Task description: Restate, word for word, the lines from the opening line of the data through the line containing "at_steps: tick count", both included, and nothing else.

(Information provided Opens)

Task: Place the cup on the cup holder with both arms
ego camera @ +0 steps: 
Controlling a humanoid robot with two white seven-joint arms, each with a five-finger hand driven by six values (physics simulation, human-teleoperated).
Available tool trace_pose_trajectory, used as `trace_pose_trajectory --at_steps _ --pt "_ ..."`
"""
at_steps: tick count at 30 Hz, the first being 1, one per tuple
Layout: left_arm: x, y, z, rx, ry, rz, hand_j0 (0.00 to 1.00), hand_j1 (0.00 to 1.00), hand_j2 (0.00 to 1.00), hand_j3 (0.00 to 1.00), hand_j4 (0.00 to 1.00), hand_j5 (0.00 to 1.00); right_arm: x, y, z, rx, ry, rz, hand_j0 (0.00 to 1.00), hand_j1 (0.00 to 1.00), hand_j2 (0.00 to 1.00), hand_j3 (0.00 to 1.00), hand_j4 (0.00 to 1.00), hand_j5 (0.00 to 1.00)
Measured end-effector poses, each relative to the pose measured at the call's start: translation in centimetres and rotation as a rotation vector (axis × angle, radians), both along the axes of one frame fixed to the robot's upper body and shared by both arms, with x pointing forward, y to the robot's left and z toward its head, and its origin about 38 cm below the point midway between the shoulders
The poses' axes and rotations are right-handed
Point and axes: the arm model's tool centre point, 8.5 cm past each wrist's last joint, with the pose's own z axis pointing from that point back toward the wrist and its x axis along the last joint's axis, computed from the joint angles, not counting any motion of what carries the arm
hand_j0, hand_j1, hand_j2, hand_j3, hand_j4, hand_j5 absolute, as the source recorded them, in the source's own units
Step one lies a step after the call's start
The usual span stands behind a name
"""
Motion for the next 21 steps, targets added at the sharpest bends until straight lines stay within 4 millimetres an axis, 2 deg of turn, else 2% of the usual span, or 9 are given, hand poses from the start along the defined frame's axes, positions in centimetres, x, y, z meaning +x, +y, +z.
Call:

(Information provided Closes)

Exercise solution:
Task: Place the cup on the cup holder with both arms
ego camera @ +0 steps: 
Controlling a humanoid robot with two white seven-joint arms, each with a five-finger hand driven by six values (physics simulation, human-teleoperated).
Available tool trace_pose_trajectory, used as `trace_pose_trajectory --at_steps _ --pt "_ ..."`
"""
at_steps: tick count at 30 Hz, the first being 1, one per tuple

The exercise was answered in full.